InnerEyes’ main page is written in ASP actually, not PHP. I know ASP way better, so I can write something in a hour that might take a day with PHP.
In short, and if you don’t mind skipping some of the error-handling with blanket on error resume next
statements, the left column of the page is probably about a days work.
The trick is preventing the page from reading each and every blog every time someone loads the page – that’ll kill the server eventually. InnerEyes is set to refresh every 5 minutes – it just stores the last time a database refresh was done in a table, and checks that table every time the page is loaded. If it’s been over 5 minutes, it’ll re-query all the blog databases directly for posts and comments, and it stores all that info in another table. If it hasn’t been 5 minutes yet, it just reads the existing information from that same table.

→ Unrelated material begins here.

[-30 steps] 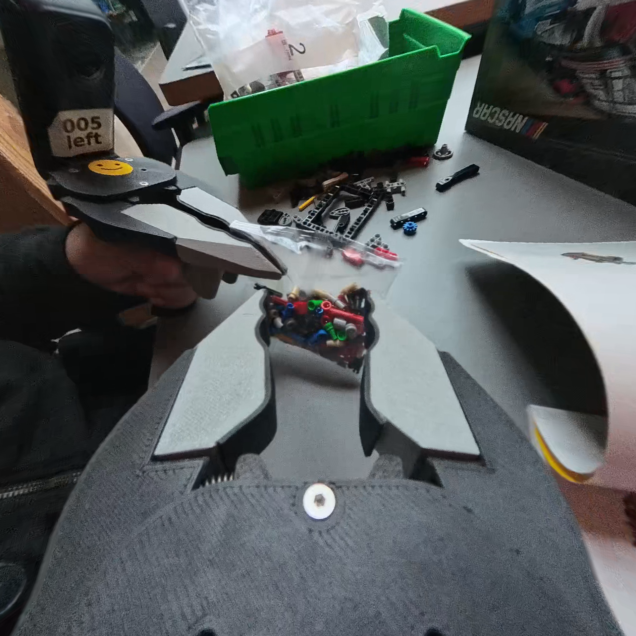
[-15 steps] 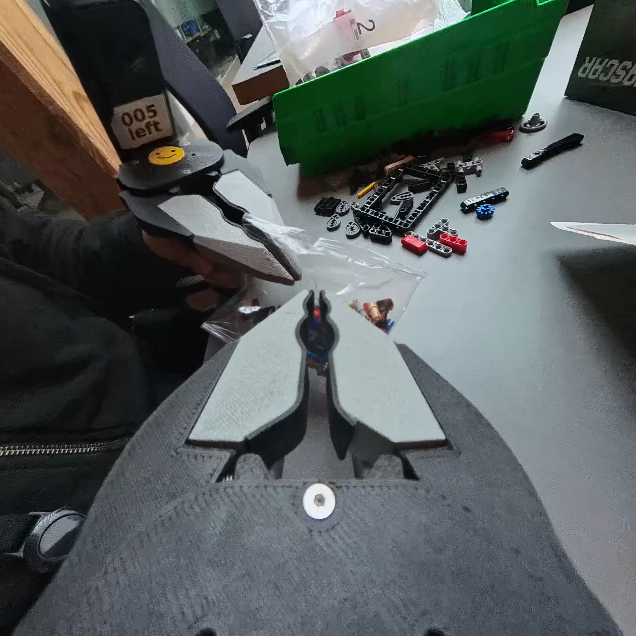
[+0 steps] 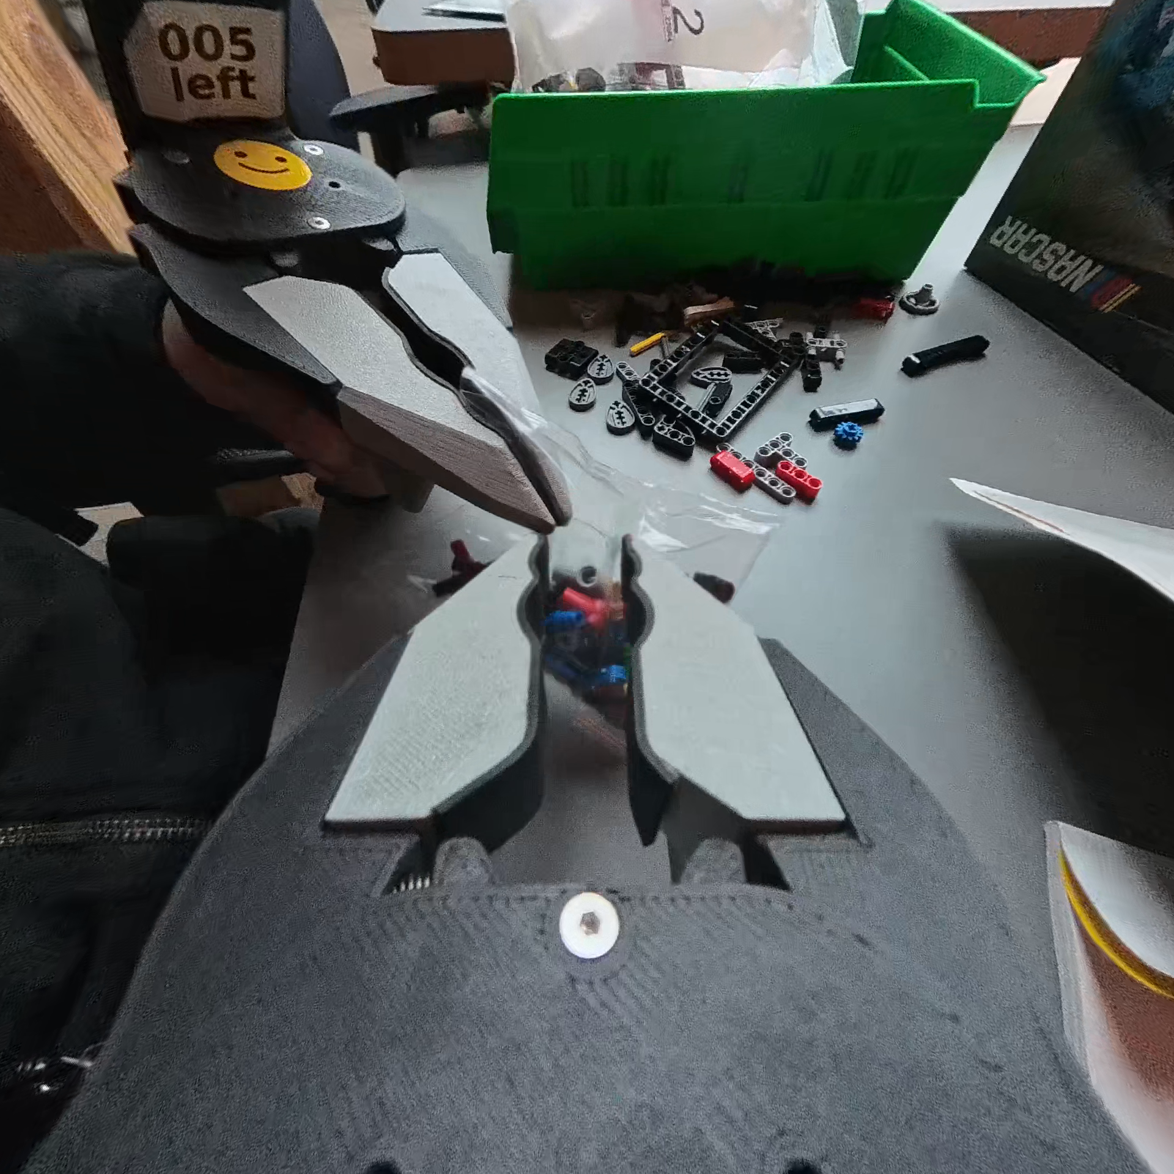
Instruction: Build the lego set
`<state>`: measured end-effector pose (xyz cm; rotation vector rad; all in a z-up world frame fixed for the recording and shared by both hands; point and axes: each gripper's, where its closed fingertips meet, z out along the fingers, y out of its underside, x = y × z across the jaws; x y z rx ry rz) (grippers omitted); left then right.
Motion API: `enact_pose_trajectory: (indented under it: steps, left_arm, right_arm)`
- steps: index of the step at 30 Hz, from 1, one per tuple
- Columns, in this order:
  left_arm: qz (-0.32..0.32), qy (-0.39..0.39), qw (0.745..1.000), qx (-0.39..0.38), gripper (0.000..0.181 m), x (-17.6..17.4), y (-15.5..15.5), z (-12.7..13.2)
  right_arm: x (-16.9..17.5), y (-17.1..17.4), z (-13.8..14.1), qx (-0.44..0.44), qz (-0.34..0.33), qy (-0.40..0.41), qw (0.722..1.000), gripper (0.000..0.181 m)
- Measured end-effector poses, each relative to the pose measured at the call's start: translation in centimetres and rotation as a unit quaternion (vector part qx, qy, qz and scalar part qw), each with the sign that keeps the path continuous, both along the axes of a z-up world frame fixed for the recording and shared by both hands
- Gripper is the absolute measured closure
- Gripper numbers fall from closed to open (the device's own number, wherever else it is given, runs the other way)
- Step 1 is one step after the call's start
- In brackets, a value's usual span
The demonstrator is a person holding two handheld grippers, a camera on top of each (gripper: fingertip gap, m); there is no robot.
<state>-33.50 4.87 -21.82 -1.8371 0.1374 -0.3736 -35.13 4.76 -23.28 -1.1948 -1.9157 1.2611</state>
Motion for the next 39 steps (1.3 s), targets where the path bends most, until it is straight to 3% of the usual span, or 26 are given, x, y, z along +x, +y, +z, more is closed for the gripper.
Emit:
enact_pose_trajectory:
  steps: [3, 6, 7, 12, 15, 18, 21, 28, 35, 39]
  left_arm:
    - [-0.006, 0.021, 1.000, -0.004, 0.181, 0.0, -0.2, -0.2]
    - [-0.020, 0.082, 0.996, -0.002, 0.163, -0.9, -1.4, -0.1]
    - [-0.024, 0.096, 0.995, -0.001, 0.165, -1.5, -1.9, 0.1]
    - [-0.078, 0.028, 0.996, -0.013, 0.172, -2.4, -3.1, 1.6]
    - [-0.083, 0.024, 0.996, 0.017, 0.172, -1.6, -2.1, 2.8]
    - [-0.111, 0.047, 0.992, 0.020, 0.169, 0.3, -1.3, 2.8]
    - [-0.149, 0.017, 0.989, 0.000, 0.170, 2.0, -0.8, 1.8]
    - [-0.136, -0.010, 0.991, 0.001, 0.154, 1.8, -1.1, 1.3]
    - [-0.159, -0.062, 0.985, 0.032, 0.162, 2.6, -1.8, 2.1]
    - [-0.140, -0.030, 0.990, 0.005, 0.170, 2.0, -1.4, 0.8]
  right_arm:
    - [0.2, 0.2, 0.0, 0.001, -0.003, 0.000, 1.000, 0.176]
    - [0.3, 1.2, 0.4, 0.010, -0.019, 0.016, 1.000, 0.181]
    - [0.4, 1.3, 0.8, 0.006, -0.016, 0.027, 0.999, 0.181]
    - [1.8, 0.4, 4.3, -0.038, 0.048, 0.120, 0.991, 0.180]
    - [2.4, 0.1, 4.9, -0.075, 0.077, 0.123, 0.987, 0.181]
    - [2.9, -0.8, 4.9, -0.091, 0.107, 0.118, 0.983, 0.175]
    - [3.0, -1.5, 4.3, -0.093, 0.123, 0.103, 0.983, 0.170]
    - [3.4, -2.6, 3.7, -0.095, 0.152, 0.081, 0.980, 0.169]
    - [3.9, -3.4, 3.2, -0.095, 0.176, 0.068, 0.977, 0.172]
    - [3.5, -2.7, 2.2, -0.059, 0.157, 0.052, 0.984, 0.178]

In theory, a simple thing to do. In practice, you do have to put a little effort into making sure that the information you receive from the blogs is what you’re looking for (so you need to calculate the GMT timezone from the server’s timezone and limit your query so you don’t get future-dated posts, you need to ignore drafts, you need to ignore moderated comments, etc.).
Technically, using the blog’s RSS feed is safer, since it will already have filtered out everything (it only displays published posts, approved comments, etc.), but it’s really slow for more than a few blogs. InnerEyes originally used RSS, but the update for 20 blogs took almost a minute. So I rewrote it to query the blog databases directly and now it checks 75 blogs in 1 second ??